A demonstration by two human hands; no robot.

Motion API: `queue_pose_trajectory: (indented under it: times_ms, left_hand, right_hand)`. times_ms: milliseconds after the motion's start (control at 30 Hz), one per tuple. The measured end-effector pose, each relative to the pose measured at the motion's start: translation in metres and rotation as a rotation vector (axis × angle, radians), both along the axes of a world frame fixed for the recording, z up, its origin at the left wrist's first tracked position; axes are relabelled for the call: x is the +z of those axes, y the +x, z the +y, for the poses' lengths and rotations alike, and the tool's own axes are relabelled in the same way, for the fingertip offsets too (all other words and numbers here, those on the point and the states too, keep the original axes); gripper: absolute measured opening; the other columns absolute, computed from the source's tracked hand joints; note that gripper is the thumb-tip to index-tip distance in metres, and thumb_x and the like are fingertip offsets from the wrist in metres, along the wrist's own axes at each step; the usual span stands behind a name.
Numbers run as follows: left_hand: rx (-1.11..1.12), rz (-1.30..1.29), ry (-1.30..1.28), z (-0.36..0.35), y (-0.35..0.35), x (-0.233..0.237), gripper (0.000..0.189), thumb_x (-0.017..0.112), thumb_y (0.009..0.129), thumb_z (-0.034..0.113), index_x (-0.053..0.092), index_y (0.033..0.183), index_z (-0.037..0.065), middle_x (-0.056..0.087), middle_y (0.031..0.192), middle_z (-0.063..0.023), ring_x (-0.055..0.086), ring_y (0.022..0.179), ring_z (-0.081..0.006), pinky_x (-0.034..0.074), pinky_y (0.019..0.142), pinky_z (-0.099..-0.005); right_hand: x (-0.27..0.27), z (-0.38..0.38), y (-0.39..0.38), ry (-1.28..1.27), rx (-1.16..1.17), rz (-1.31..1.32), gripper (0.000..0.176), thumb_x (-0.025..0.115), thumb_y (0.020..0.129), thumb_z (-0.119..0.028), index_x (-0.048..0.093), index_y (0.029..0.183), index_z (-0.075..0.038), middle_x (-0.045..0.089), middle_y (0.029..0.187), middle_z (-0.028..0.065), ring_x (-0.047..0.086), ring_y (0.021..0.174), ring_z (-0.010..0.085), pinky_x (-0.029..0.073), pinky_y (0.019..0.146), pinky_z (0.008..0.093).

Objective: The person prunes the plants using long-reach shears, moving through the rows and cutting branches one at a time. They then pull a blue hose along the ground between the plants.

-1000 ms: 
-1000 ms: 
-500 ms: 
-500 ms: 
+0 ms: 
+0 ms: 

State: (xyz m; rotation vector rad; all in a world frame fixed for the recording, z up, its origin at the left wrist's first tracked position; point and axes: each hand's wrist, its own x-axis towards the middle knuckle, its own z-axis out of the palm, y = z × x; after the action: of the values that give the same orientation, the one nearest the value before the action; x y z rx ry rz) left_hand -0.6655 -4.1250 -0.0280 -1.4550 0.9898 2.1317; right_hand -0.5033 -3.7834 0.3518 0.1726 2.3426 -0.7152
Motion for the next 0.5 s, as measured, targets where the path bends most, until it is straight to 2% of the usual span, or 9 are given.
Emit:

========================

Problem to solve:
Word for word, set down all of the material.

Exercise response:
A demonstration by two human hands; no robot.

Motion API: `queue_pose_trajectory: (indented under it: times_ms, left_hand, right_hand)`. times_ms: milliseconds after the motion's start (control at 30 Hz), one per tuple. The measured end-effector pose, each relative to the pose measured at the motion's start: translation in metres and rotation as a rotation vector (axis × angle, radians), both along the axes of a world frame fixed for the recording, z up, its origin at the left wrist's first tracked position; axes are relabelled for the call: x is the +z of those axes, y the +x, z the +y, for the poses' lengths and rotations alike, and the tool's own axes are relabelled in the same way, for the fingertip offsets too (all other words and numbers here, those on the point and the states too, keep the original axes); gripper: absolute measured opening; the other columns absolute, computed from the source's tracked hand joints; note that gripper is the thumb-tip to index-tip distance in metres, and thumb_x and the like are fingertip offsets from the wrist in metres, along the wrist's own axes at each step; the usual span stands behind a name.
Numbers run as follows: left_hand: rx (-1.11..1.12), rz (-1.30..1.29), ry (-1.30..1.28), z (-0.36..0.35), y (-0.35..0.35), x (-0.233..0.237), gripper (0.000..0.189), thumb_x (-0.017..0.112), thumb_y (0.009..0.129), thumb_z (-0.034..0.113), index_x (-0.053..0.092), index_y (0.033..0.183), index_z (-0.037..0.065), middle_x (-0.056..0.087), middle_y (0.031..0.192), middle_z (-0.063..0.023), ring_x (-0.055..0.086), ring_y (0.022..0.179), ring_z (-0.081..0.006), pinky_x (-0.034..0.074), pinky_y (0.019..0.142), pinky_z (-0.099..-0.005); right_hand: x (-0.27..0.27), z (-0.38..0.38), y (-0.39..0.38), ry (-1.28..1.27), rx (-1.16..1.17), rz (-1.31..1.32), gripper (0.000..0.176), thumb_x (-0.025..0.115), thumb_y (0.020..0.129), thumb_z (-0.119..0.028), index_x (-0.048..0.093), index_y (0.029..0.183), index_z (-0.075..0.038), middle_x (-0.045..0.089), middle_y (0.029..0.187), middle_z (-0.028..0.065), ring_x (-0.047..0.086), ring_y (0.021..0.174), ring_z (-0.010..0.085), pinky_x (-0.029..0.073), pinky_y (0.019..0.146), pinky_z (0.008..0.093).

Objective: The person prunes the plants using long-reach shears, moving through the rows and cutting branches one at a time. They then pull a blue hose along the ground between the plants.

-1000 ms: 
-1000 ms: 
-500 ms: 
-500 ms: 
+0 ms: 
+0 ms: 

State: (xyz m; rotation vector rad; all in a world frame fixed for the recording, z up, its origin at the left wrist's first tracked position; point and axes: each hand's wrist, its own x-axis towards the middle knuckle, its own z-axis out of the palm, y = z × x; after the action: of the values that give the same orientation, the one nearest the value before the action; x y z rx ry rz) left_hand -0.6655 -4.1250 -0.0280 -1.4550 0.9898 2.1317; right_hand -0.5033 -3.7834 0.3518 0.1726 2.3426 -0.7152
Motion for the next 0.5 s, as measured, targets where the path bends most, until it is straight to 2% of the usual span, or 9 are given.
Emit:

This exercise is finished.